▸ **WHAT TO WORK ON**: Nothing is to be altered; the data must be repeated exactly.

▸ **INFORMATION PROVIDED**:
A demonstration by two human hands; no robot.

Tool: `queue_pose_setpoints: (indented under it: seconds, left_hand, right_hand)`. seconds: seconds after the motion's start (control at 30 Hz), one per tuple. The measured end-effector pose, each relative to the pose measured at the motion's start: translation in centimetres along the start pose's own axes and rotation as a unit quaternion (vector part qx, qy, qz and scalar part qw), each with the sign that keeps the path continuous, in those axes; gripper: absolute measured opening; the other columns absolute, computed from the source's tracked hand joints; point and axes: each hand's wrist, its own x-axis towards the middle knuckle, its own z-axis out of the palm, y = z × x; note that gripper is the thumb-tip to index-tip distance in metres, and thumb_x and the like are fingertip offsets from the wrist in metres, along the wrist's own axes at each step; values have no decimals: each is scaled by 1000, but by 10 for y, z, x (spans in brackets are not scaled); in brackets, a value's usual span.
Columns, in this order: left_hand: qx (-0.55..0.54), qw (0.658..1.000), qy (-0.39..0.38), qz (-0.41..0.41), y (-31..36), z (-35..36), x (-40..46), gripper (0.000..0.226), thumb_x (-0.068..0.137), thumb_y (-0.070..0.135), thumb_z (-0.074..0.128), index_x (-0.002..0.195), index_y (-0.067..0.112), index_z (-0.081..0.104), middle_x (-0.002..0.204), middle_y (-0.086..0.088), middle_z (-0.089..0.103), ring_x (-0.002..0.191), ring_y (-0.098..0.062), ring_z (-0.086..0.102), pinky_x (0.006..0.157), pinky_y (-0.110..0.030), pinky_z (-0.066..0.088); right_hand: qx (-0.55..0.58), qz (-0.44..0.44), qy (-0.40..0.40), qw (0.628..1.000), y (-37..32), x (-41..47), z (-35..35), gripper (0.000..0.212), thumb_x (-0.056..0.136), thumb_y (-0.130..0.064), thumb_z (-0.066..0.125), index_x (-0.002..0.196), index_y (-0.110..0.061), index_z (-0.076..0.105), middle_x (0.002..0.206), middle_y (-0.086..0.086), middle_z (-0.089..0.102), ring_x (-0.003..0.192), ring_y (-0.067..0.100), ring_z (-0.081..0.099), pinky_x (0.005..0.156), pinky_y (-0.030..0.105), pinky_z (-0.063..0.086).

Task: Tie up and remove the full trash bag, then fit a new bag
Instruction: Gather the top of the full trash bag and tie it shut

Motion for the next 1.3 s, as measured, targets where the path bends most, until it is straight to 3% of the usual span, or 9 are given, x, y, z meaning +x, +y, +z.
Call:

▸ **EXERCISE OUTPUT**:
A demonstration by two human hands; no robot.

Tool: `queue_pose_setpoints: (indented under it: seconds, left_hand, right_hand)`. seconds: seconds after the motion's start (control at 30 Hz), one per tuple. The measured end-effector pose, each relative to the pose measured at the motion's start: translation in centimetres along the start pose's own axes and rotation as a unit quaternion (vector part qx, qy, qz and scalar part qw), each with the sign that keeps the path continuous, in those axes; gripper: absolute measured opening; the other columns absolute, computed from the source's tracked hand joints; point and axes: each hand's wrist, its own x-axis towards the middle knuckle, its own z-axis out of the palm, y = z × x; note that gripper is the thumb-tip to index-tip distance in metres, and thumb_x and the like are fingertip offsets from the wrist in metres, along the wrist's own axes at each step; values have no decimals: each is scaled by 1000, but by 10 for y, z, x (spans in brackets are not scaled); in brackets, a value's usual span.
Columns, in this order: left_hand: qx (-0.55..0.54), qw (0.658..1.000), qy (-0.39..0.38), qz (-0.41..0.41), y (-31..36), z (-35..36), x (-40..46), gripper (0.000..0.226), thumb_x (-0.068..0.137), thumb_y (-0.070..0.135), thumb_z (-0.074..0.128), index_x (-0.002..0.195), index_y (-0.067..0.112), index_z (-0.081..0.104), middle_x (-0.002..0.204), middle_y (-0.086..0.088), middle_z (-0.089..0.103), ring_x (-0.002..0.191), ring_y (-0.098..0.062), ring_z (-0.086..0.102), pinky_x (0.006..0.157), pinky_y (-0.110..0.030), pinky_z (-0.066..0.088); right_hand: qx (-0.55..0.58), qz (-0.44..0.44), qy (-0.40..0.40), qw (0.628..1.000), y (-37..32), x (-41..47), z (-35..35), gripper (0.000..0.212), thumb_x (-0.056..0.136), thumb_y (-0.130..0.064), thumb_z (-0.066..0.125), index_x (-0.002..0.196), index_y (-0.110..0.061), index_z (-0.076..0.105), middle_x (0.002..0.206), middle_y (-0.086..0.086), middle_z (-0.089..0.102), ring_x (-0.003..0.192), ring_y (-0.067..0.100), ring_z (-0.081..0.099), pinky_x (0.005..0.156), pinky_y (-0.030..0.105), pinky_z (-0.063..0.086).

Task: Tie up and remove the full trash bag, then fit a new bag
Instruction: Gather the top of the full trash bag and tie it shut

Motion for the next 1.3 s, as measured, targets where the path bends most, until it is straight to 3% of the usual span, or 9 are given, x, y, z meaning +x, +y, +z.
Call:

This brings the exercise to completion.